15 October 2018, 17:56
Court throws out Pentecostals' suit seeking agreement with penitentiary service on prison visits in Astrakhan
Moscow, October 15, Interfax - Moscow's Zamoskvoretsky District Court has declined the request of the Central Religious Organization of God's Assembly (Pentecostals) for an agreement with the Russian Federal Penitentiary Service on prison visits in Astrakhan and the Astrakhan Region, an Interfax correspondent reported from the courtroom.
"The court rules to decline the lawsuit filed by the Central Religious Organization of God's Assembly against the Federal Penitentiary Service," Judge Yelena Perepechina read from the decision on Monday.
The Pentecostals asked the court to obligate the Federal Penitentiary Service to sign an agreement for visits to penal colonies and corrective establishments in Astrakhan and the Astrakhan Region, including penal colonies for minors.
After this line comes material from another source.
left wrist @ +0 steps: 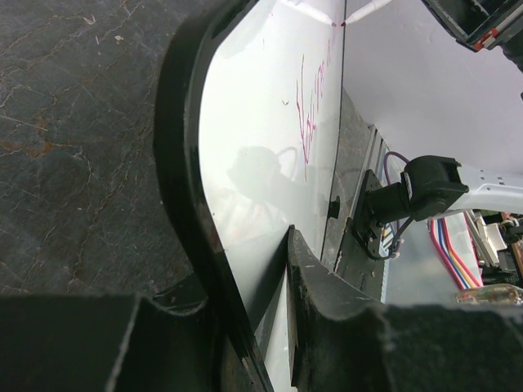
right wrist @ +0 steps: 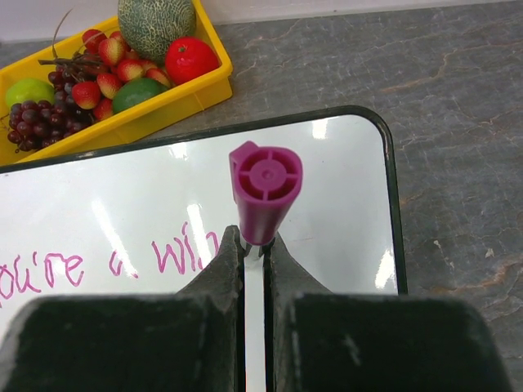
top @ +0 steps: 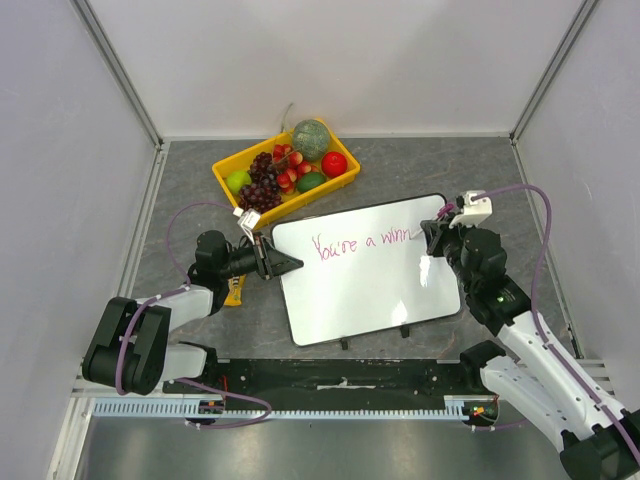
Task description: Write a sentence on the whiteboard
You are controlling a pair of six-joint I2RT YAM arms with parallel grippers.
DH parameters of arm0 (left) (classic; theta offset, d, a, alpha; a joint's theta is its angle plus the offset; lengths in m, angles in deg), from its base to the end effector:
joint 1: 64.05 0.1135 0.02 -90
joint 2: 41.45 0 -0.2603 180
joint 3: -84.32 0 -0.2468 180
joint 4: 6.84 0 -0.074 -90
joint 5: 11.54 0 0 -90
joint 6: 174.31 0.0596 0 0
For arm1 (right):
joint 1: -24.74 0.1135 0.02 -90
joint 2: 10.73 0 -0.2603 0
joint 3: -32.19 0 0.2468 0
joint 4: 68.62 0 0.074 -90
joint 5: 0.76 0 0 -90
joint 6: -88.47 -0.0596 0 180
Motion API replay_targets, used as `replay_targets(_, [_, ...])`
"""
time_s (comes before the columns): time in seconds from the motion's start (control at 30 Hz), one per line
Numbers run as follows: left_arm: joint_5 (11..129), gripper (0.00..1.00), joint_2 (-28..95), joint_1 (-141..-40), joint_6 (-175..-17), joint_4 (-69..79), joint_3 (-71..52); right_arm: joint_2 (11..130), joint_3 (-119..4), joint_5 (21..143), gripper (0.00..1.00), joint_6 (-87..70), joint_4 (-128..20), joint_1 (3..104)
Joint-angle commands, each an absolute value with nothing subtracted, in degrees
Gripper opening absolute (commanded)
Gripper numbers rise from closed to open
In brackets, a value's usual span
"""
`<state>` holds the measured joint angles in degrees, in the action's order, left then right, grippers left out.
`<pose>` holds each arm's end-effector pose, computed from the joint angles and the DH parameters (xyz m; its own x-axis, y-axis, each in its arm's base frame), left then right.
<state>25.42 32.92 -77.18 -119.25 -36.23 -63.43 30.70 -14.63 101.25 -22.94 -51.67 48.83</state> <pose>0.2230 -0.1009 0.1744 -0.6889 -0.1929 -0.6988 0.6113 0.3635 -0.7030 0.1878 0.0704 0.2824 -0.2481 0.2802 -0.9273 -0.1316 0.9386 0.3188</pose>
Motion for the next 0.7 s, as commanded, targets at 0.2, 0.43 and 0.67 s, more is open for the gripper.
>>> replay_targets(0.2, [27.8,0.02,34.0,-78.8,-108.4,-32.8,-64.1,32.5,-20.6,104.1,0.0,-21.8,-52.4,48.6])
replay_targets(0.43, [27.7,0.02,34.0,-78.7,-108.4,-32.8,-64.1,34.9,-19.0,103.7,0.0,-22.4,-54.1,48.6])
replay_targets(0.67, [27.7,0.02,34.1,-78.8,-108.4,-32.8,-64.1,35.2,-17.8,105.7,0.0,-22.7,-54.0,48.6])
Such an agreement was severed by the Federal Penitentiary Service in 2017. However, according to Norair Agabekyan, a representative of the religious organization, the previous agreement with signed with a different Pentecostal organization.
"The Federal Penitentiary Service's actions are aimed at barring the clergy of the Evangelical Pentecostal Church from penal colonies. Convicts are asking [the clergy] to come to spiritually care about them. There is no reason the agreement should not be signed," Agabekyan said.
Federal Penitentiary Service branches are saying that local religious organizations need to have agreements with the agency, he said.
A Federal Penitentiary Service official spoke out against an agreement with the religious organization.
"If a member of the Evangelical Pentecostal Church is in a penitentiary establishment, he should write to the administration of the establishment. In this situation, the administration is obligated to invite a clergyman of this denomination for a ritual. According to statistics, 522 people call themselves members of the Pentecostal church, which is 0.009 of all inmates. The Federal Penitentiary Service objects to signing such an agreement," the official said.
Central Religious Organization of God's Assembly can turn to territorial bodies to sign such agreement, he said.
Agabekyan told the court that if the inmate writes an application, a clergyman from an organization with which an agreement has been signed will be provided.
The Federal Penitentiary Service official said Article 14 of the Russian Penal Code (on inmates' freedom of conscience and freedom of religion) does not require the agency to sign agreements with all existing religious organizations.